Abendbrot mit einer Freundin und deren Tochter, die noch nicht ganz ein Jahr alt ist und gerade lernt, eigenständig zu essen. Sie greift nach kleingeschnittenem Gemüse, kleinen Ecken von Brot oder Käse, auch das Essen mit einer Kindergabel wird schon eifrig geübt.
Ich denke an meinen Vater, der im letzten Jahr seiner Erkrankung verlernte, selbst zu essen. Ihm gelang einfach die Koordination zwischen Hand und Essen nicht mehr, zwischen Hand und Gabel oder Löffel schon gar nicht, auch der Pinzettengriff wurde schwierig. Meine naturwissenschaftliche Ausbildung sagt: die Teile des Gehirns, die für diese Funktionen notwendig sind, waren zu diesem Zeitpunkt schon zu sehr geschädigt. Aber meinem Herz hat es damals mehr weh getan als das meiste andere: der Verlust der Gehfähigkeit, die Inkontinenz, all das.
Er war nicht sehr lange im Heim, ein paar Monate, seine letzten Monate. In meiner Erinnerung ist diese Zeit überrepräsentiert, ich habe ein vages Gefühl, warum, aber es tut nichts zur Sache. Ich erinnere mich vor allem daran, wie ich neben ihm beim Abendbrot saß, und ihn gefüttert habe: belegtes Brot, in kleine Häppchen geschnitten, die von mir mit der Gabel in seinen Mund transportiert wurden. Es war elend, dort neben ihm am Tisch zu sitzen, die anderen Erkrankten seiner Wohngruppe um uns herum, zwei Pflegerinnen, die herumwuselten. Ich saß dort, wieder und wieder und wieder und wieder und wieder und wieder und wieder und wieder und wieder und wieder und wieder und wieder. Es hat mich wahre Demut gelehrt, meinen eigenen Vater zu füttern. Und es war eines der wenigen Dinge, die ich in diesem letzten Jahr noch für ihn tun konnte. Jetzt kann ich nichts mehr für ihn tun; es ist alles getan, was möglich war.
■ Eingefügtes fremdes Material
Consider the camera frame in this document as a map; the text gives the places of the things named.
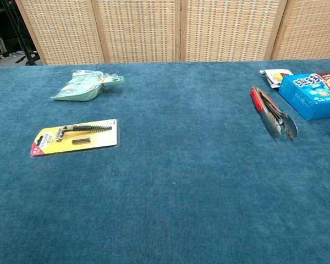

Eine merkwürdige Symmetrie, denke ich, wie ich da am Abendbrottisch mit der Freundin und ihrer Tochter sitze: wie wir am Anfang des Lebens lernen, selbst zu essen, und es dann am Ende des Lebens wieder entlernen. Mit Kindern ist es wie mit einem Gebäude, das von Grund auf neu errichtet wird, immer schöner, prächtiger, detaillierter wird. Bei meinem Vater war es wie mit einem Bankenturm, aus dem alle ausziehen, der dann Stück für Stück entkernt wird, bis auf das Skelett aus Stahl, und auch dieses eines Tages zerfällt. Und so habe ich ihn verloren, ganz und gar, und bleibe doch immer mit ihm verbunden.
Es ist nicht nur das Essen, was man am Anfang lernt, dann wieder verlernt. Genauso verhält es sich mit dem Laufen, mit dem eigenständig aufs Klo gehen, reden, dies und das. Eigentlich mit so ziemlich allem. Es ist ein Zyklus mit lernen, können und wieder verlernen. In einem positiven Licht betrachtet, darf man stolz sein, wenn man diese Phasen durchlaufen hat. Gibt halt nur keine Medaille.
Das ein ein sehr schöner Text.
Ja, ach ja. (( ))
Ich denke das so oft, wenn ich mit einen Kinderwagen schiebe und einem Rollstuhl mit einem alten Menschen entgegenkomme, oder wenn mein kleines Mädchen selbst seinen Buggy schiebt und uns eine alte Dame mit Rollator begegnet. Auch bei Fremden ein merkwürdiges Gefühl.